* EXERCISE OBJECTIVE *
When you repeat the material, keep each line exact and omit the pictures.

***** RECORDS TO USE

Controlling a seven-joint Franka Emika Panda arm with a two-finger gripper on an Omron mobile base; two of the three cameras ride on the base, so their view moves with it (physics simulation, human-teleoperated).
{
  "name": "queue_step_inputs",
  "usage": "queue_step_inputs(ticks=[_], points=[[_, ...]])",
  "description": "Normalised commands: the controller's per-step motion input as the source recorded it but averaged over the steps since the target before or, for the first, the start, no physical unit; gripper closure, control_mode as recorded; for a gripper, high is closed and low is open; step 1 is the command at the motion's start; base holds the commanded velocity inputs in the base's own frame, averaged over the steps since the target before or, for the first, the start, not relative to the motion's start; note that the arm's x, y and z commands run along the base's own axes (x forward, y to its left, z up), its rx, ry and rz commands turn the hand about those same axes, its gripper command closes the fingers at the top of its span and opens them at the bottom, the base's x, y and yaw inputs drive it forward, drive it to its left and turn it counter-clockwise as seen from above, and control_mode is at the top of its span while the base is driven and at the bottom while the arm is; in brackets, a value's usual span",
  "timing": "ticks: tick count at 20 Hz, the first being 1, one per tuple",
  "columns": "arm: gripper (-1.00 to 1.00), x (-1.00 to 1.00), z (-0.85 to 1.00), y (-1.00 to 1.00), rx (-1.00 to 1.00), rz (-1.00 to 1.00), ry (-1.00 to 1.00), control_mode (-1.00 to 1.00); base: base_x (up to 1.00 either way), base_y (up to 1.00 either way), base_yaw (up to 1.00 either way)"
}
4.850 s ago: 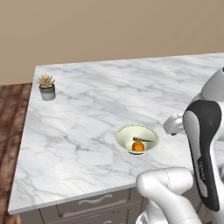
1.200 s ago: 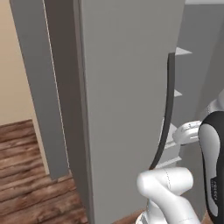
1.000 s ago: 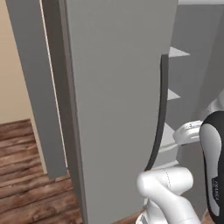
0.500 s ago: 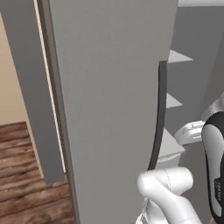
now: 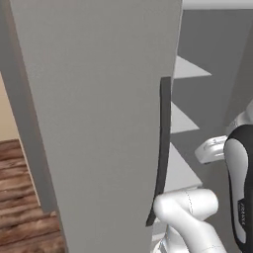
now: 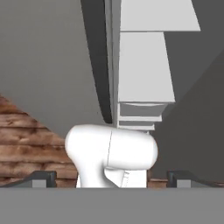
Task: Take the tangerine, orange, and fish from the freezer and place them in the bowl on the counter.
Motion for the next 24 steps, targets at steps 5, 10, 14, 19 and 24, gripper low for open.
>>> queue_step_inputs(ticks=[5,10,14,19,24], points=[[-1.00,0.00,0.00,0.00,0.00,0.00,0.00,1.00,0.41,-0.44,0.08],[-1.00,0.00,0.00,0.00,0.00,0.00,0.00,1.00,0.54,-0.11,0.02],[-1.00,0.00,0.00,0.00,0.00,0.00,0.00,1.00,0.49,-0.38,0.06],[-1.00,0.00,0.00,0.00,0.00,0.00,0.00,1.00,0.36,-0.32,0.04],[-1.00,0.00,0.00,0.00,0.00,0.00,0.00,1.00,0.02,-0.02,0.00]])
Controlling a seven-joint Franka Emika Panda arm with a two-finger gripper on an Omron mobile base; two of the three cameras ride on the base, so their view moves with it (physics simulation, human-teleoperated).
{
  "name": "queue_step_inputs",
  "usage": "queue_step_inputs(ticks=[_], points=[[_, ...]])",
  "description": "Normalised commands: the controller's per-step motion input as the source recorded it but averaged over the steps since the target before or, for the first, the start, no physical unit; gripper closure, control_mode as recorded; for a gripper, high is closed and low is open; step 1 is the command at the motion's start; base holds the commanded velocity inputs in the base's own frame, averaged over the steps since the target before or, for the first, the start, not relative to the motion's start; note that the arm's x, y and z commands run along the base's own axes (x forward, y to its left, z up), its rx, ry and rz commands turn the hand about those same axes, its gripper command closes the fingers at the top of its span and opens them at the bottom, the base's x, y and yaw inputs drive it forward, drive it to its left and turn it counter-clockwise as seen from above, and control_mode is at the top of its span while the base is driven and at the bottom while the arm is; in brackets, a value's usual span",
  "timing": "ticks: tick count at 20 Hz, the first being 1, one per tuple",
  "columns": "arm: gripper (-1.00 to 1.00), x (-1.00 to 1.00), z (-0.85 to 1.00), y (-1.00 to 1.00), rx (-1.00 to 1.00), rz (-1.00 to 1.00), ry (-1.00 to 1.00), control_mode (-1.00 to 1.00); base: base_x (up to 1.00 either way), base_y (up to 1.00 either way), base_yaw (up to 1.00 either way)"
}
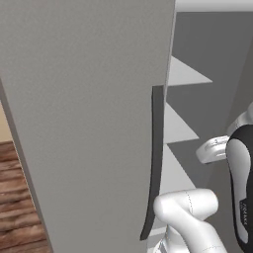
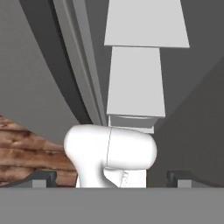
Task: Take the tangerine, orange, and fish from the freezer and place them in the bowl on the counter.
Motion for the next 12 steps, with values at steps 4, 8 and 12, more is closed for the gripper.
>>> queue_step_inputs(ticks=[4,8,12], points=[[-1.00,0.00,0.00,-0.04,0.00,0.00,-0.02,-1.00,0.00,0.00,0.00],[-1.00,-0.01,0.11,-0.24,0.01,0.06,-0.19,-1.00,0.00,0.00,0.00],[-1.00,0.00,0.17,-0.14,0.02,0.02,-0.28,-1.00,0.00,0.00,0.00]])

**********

* RESPONSE *
Controlling a seven-joint Franka Emika Panda arm with a two-finger gripper on an Omron mobile base; two of the three cameras ride on the base, so their view moves with it (physics simulation, human-teleoperated).
{
  "name": "queue_step_inputs",
  "usage": "queue_step_inputs(ticks=[_], points=[[_, ...]])",
  "description": "Normalised commands: the controller's per-step motion input as the source recorded it but averaged over the steps since the target before or, for the first, the start, no physical unit; gripper closure, control_mode as recorded; for a gripper, high is closed and low is open; step 1 is the command at the motion's start; base holds the commanded velocity inputs in the base's own frame, averaged over the steps since the target before or, for the first, the start, not relative to the motion's start; note that the arm's x, y and z commands run along the base's own axes (x forward, y to its left, z up), its rx, ry and rz commands turn the hand about those same axes, its gripper command closes the fingers at the top of its span and opens them at the bottom, the base's x, y and yaw inputs drive it forward, drive it to its left and turn it counter-clockwise as seen from above, and control_mode is at the top of its span while the base is driven and at the bottom while the arm is; in brackets, a value's usual span",
  "timing": "ticks: tick count at 20 Hz, the first being 1, one per tuple",
  "columns": "arm: gripper (-1.00 to 1.00), x (-1.00 to 1.00), z (-0.85 to 1.00), y (-1.00 to 1.00), rx (-1.00 to 1.00), rz (-1.00 to 1.00), ry (-1.00 to 1.00), control_mode (-1.00 to 1.00); base: base_x (up to 1.00 either way), base_y (up to 1.00 either way), base_yaw (up to 1.00 either way)"
}
4.850 s ago: 
1.200 s ago: 
1.000 s ago: 
0.500 s ago: 
now: 
now: 
Task: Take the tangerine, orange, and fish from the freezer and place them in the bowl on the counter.
Motion for the next 24 steps, targets at steps 5, 10, 14, 19 and 24, gripper low for open.
>>> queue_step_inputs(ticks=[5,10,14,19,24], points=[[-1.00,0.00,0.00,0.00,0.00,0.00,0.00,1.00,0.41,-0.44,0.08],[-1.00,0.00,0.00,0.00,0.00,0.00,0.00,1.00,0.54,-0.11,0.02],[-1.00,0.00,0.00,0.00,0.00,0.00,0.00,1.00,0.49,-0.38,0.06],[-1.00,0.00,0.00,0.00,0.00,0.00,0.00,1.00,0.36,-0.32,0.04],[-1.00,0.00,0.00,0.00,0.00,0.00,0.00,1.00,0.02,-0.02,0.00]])
Controlling a seven-joint Franka Emika Panda arm with a two-finger gripper on an Omron mobile base; two of the three cameras ride on the base, so their view moves with it (physics simulation, human-teleoperated).
{
  "name": "queue_step_inputs",
  "usage": "queue_step_inputs(ticks=[_], points=[[_, ...]])",
  "description": "Normalised commands: the controller's per-step motion input as the source recorded it but averaged over the steps since the target before or, for the first, the start, no physical unit; gripper closure, control_mode as recorded; for a gripper, high is closed and low is open; step 1 is the command at the motion's start; base holds the commanded velocity inputs in the base's own frame, averaged over the steps since the target before or, for the first, the start, not relative to the motion's start; note that the arm's x, y and z commands run along the base's own axes (x forward, y to its left, z up), its rx, ry and rz commands turn the hand about those same axes, its gripper command closes the fingers at the top of its span and opens them at the bottom, the base's x, y and yaw inputs drive it forward, drive it to its left and turn it counter-clockwise as seen from above, and control_mode is at the top of its span while the base is driven and at the bottom while the arm is; in brackets, a value's usual span",
  "timing": "ticks: tick count at 20 Hz, the first being 1, one per tuple",
  "columns": "arm: gripper (-1.00 to 1.00), x (-1.00 to 1.00), z (-0.85 to 1.00), y (-1.00 to 1.00), rx (-1.00 to 1.00), rz (-1.00 to 1.00), ry (-1.00 to 1.00), control_mode (-1.00 to 1.00); base: base_x (up to 1.00 either way), base_y (up to 1.00 either way), base_yaw (up to 1.00 either way)"
}
Task: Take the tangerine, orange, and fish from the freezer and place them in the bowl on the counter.
Motion for the next 12 steps, with values at steps 4, 8 and 12, more is closed for the gripper.
>>> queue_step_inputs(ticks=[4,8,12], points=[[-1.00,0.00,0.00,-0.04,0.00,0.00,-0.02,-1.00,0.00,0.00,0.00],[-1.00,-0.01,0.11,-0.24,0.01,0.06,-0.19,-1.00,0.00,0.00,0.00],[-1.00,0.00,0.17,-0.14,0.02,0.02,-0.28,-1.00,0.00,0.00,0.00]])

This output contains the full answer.